● Exercise prompt
Each line below that holds the word "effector" counts once; state the total number of such lines and nothing else.

● Recorded information
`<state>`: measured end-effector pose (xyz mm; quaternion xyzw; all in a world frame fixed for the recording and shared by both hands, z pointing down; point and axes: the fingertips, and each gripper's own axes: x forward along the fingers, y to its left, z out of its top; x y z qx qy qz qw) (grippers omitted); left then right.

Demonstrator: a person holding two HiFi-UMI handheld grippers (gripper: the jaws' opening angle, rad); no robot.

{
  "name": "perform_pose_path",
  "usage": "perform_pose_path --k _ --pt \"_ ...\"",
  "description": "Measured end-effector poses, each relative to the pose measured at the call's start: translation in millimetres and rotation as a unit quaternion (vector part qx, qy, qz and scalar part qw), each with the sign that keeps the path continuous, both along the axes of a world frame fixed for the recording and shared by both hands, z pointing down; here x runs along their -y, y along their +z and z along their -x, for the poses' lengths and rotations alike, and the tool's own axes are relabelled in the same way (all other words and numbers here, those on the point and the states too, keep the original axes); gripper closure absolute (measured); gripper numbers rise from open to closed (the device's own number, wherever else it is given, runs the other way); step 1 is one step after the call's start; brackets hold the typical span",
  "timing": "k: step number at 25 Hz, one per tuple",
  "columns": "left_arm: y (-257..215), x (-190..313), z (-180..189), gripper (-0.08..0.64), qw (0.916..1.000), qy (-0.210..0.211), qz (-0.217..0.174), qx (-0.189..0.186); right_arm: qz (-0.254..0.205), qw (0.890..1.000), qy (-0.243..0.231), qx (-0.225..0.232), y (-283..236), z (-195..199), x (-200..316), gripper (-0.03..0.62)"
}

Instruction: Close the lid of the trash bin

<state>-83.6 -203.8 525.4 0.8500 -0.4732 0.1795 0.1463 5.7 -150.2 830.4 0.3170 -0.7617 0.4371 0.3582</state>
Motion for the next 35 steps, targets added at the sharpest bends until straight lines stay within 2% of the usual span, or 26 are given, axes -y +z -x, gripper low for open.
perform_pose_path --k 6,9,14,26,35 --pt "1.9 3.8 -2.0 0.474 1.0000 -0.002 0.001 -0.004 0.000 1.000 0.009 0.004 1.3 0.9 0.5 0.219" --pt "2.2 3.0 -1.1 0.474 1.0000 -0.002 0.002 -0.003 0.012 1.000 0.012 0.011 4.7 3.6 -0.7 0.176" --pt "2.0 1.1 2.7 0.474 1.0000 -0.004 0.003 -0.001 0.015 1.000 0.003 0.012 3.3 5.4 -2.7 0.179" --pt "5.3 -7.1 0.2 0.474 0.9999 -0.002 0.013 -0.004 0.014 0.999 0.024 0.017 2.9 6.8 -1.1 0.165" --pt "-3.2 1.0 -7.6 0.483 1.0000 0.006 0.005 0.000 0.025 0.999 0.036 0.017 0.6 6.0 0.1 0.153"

● Written answer
2